WHAT YOU WILL DO
With the line containing "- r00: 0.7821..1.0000" as the start and the line containing "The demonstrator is" as the end, transcribe that span of the entries below exactly, including both.

Collected data entries
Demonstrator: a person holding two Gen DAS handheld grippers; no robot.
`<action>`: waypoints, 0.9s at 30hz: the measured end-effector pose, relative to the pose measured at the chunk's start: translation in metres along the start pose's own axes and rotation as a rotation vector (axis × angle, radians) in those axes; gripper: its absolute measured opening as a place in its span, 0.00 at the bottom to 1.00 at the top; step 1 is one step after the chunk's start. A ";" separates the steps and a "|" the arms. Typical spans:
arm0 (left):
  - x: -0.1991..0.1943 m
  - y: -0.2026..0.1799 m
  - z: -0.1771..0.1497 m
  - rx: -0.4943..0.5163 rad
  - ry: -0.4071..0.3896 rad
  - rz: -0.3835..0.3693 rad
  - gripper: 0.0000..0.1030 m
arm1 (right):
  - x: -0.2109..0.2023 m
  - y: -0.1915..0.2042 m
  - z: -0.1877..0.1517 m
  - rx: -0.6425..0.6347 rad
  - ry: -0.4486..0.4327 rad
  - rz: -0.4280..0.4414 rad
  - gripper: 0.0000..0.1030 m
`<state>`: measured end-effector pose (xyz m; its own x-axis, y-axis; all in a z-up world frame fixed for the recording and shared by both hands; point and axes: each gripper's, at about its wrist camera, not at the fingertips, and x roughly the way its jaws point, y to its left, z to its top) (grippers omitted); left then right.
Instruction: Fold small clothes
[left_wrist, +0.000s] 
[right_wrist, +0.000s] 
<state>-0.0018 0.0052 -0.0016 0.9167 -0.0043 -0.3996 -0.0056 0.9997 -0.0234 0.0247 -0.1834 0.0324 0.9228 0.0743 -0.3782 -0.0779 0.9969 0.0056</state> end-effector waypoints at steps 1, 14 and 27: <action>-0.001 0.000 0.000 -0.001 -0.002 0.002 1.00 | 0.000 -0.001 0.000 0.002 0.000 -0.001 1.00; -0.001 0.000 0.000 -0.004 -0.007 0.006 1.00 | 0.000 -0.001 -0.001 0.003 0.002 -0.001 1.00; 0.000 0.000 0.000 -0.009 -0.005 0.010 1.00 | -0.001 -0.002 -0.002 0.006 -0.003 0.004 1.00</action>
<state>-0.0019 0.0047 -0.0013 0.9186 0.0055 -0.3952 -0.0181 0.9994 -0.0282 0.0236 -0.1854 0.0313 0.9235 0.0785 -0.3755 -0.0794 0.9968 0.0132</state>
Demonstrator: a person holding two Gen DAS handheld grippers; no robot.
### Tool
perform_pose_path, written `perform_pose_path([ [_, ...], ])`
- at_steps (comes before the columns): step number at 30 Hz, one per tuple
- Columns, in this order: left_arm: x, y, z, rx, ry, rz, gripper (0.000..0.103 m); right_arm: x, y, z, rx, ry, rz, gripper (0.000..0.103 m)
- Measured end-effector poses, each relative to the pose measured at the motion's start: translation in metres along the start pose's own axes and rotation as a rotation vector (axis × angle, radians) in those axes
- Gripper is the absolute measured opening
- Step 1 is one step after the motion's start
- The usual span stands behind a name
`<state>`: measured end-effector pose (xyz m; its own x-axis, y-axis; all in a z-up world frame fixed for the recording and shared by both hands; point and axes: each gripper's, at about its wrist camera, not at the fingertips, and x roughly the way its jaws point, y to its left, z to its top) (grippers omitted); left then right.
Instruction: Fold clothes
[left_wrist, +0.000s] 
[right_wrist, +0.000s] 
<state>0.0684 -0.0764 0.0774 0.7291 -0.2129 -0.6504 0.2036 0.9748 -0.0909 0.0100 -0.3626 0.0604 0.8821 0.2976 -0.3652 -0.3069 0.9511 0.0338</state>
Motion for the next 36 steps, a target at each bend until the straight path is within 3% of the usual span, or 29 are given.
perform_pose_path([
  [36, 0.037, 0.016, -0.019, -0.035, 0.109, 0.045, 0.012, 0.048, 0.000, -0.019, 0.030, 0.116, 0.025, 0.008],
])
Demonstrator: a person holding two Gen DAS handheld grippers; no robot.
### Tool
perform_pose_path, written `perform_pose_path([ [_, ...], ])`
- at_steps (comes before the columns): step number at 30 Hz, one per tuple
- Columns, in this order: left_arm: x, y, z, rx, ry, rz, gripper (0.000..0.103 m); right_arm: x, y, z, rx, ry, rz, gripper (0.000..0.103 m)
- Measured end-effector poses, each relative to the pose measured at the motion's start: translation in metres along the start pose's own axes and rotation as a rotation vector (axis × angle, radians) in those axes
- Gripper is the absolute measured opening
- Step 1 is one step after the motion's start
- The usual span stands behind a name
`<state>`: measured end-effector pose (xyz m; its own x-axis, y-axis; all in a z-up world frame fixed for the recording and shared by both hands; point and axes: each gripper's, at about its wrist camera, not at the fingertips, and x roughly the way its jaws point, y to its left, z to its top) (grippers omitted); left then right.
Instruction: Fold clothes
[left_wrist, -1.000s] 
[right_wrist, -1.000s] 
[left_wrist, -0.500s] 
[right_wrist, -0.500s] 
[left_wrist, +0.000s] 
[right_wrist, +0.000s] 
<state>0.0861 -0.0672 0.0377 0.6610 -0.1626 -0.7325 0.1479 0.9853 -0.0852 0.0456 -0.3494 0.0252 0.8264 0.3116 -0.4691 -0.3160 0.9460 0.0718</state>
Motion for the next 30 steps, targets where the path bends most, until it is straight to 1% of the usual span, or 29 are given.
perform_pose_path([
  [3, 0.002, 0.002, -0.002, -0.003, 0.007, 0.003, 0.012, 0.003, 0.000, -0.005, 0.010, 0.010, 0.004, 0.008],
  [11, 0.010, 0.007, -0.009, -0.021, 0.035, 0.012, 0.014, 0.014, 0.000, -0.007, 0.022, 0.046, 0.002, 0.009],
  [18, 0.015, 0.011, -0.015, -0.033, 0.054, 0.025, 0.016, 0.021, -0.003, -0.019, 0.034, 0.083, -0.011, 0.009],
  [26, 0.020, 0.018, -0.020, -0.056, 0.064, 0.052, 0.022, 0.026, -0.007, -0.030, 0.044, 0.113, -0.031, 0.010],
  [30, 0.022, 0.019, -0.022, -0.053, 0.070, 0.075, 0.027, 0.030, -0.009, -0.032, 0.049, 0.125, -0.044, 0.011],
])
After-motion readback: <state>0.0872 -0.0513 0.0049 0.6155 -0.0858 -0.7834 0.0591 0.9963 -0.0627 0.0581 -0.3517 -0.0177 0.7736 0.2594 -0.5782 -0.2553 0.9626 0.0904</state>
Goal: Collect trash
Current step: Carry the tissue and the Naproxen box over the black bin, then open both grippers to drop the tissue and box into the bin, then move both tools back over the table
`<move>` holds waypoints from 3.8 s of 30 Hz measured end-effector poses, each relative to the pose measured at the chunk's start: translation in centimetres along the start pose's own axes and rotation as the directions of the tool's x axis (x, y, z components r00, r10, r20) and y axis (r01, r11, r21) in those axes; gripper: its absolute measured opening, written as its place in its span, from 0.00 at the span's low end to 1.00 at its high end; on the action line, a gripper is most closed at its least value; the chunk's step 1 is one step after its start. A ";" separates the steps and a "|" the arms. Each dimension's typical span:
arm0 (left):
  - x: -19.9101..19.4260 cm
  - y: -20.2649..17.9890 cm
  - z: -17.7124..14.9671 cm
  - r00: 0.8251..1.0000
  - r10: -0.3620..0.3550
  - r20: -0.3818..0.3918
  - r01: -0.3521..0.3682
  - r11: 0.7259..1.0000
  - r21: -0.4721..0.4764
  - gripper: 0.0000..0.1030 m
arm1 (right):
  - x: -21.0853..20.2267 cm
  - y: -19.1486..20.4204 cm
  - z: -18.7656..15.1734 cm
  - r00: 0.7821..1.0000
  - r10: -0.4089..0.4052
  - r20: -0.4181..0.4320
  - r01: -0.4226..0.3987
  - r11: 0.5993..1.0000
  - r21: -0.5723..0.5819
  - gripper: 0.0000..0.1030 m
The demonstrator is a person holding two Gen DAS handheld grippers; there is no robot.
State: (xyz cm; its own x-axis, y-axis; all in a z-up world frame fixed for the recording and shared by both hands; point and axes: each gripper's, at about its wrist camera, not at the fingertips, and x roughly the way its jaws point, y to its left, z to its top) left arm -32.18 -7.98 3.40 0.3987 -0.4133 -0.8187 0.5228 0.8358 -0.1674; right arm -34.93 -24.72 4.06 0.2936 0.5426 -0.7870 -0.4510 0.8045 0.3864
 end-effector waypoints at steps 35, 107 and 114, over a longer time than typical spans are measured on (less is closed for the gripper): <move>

RESULT
  - r00: 0.7821..1.0000
  - r10: -0.4089..0.4052
  - r20: -0.4181..0.4320
  - r01: -0.4226..0.3987
  - r11: 0.5993..1.0000
  - r21: -0.5723..0.5819
  - gripper: 0.0000..0.1030 m
The demonstrator is a person holding two Gen DAS handheld grippers; there is no robot.

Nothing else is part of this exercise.